⟨

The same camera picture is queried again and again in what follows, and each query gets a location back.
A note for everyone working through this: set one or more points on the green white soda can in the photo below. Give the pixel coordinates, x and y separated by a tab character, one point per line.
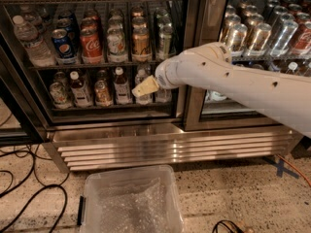
116	46

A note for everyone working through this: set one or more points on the clear water bottle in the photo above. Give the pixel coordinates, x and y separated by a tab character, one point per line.
163	96
144	99
33	42

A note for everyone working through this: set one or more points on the dark tea bottle white cap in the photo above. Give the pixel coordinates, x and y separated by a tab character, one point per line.
122	87

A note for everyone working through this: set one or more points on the red Coca-Cola can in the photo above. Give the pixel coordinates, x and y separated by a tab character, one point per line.
91	47

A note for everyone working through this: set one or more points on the gold silver can right door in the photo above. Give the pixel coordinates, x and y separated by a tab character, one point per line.
236	38

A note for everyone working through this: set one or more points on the brown tea bottle white label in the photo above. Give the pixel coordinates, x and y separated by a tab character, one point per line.
79	87

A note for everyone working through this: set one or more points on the amber juice bottle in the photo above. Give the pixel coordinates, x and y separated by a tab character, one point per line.
102	94

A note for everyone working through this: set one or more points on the stainless steel fridge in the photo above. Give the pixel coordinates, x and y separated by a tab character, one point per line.
195	125

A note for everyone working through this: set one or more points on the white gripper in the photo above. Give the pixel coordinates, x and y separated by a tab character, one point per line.
164	76

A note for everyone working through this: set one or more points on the clear plastic storage bin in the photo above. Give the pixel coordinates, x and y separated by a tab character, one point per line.
134	200

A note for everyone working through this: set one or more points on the green label bottle lower left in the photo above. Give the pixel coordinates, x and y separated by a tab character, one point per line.
60	96

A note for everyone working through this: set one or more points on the orange soda can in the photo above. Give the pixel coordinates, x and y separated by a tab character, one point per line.
141	49

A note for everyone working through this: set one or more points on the clear water bottle upper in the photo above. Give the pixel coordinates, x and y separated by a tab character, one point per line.
33	42

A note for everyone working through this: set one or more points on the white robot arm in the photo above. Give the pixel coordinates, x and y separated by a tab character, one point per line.
282	97

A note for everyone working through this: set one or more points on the green silver soda can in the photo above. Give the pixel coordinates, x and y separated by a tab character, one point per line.
165	41

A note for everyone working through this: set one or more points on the clear water bottle lower right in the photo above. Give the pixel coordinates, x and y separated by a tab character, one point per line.
163	96

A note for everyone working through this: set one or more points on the blue Pepsi can front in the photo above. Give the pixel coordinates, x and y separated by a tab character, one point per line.
65	51

⟩

● **Exercise objective**
Return the lines of the data above in full and exactly, with no pictures.

● **Output of the task**
The same camera picture is queried again and again in what follows, and each query gets a location back.
A note for everyone working through this: set one or more points on the green white soda can in the photo below. Give the pixel coordinates, x and y separated by a tab character, one point per line.
116	46

A note for everyone working through this: set one or more points on the clear water bottle in the photo above. Give the pixel coordinates, x and y separated by a tab character, one point per line.
163	96
144	99
33	42

A note for everyone working through this: set one or more points on the dark tea bottle white cap in the photo above. Give the pixel coordinates, x and y separated by a tab character, one point per line.
122	87

A note for everyone working through this: set one or more points on the red Coca-Cola can in the photo above. Give the pixel coordinates, x and y separated by a tab character, one point per line.
91	47

A note for everyone working through this: set one or more points on the gold silver can right door in the photo above. Give the pixel coordinates, x and y separated by a tab character, one point per line.
236	38

A note for everyone working through this: set one or more points on the brown tea bottle white label in the photo above. Give the pixel coordinates, x and y separated by a tab character, one point per line.
79	87

A note for everyone working through this: set one or more points on the amber juice bottle in the photo above. Give the pixel coordinates, x and y separated by a tab character, one point per line.
102	94

A note for everyone working through this: set one or more points on the stainless steel fridge in the photo above. Give the pixel coordinates, x and y separated by a tab character, one point per line.
195	125

A note for everyone working through this: set one or more points on the white gripper in the photo above. Give the pixel coordinates, x and y separated by a tab character, one point per line.
164	76

A note for everyone working through this: set one or more points on the clear plastic storage bin in the photo above. Give the pixel coordinates, x and y separated by a tab character, one point per line.
134	200

A note for everyone working through this: set one or more points on the green label bottle lower left in the photo above. Give the pixel coordinates, x and y separated by a tab character, one point per line.
60	96

A note for everyone working through this: set one or more points on the orange soda can in the photo above. Give the pixel coordinates, x and y separated by a tab character, one point per line.
141	49

A note for everyone working through this: set one or more points on the clear water bottle upper in the photo above. Give the pixel coordinates, x and y separated by a tab character, one point per line.
33	42

A note for everyone working through this: set one or more points on the white robot arm in the photo above. Give the pixel coordinates, x and y separated by a tab character, one point per line.
282	97

A note for everyone working through this: set one or more points on the green silver soda can in the photo above. Give the pixel coordinates, x and y separated by a tab character, one point per line.
165	41

A note for everyone working through this: set one or more points on the clear water bottle lower right in the photo above. Give the pixel coordinates, x and y separated by a tab character, one point per line.
163	96

A note for everyone working through this: set one or more points on the blue Pepsi can front in the photo above. Give the pixel coordinates, x and y separated by a tab character, one point per line.
65	51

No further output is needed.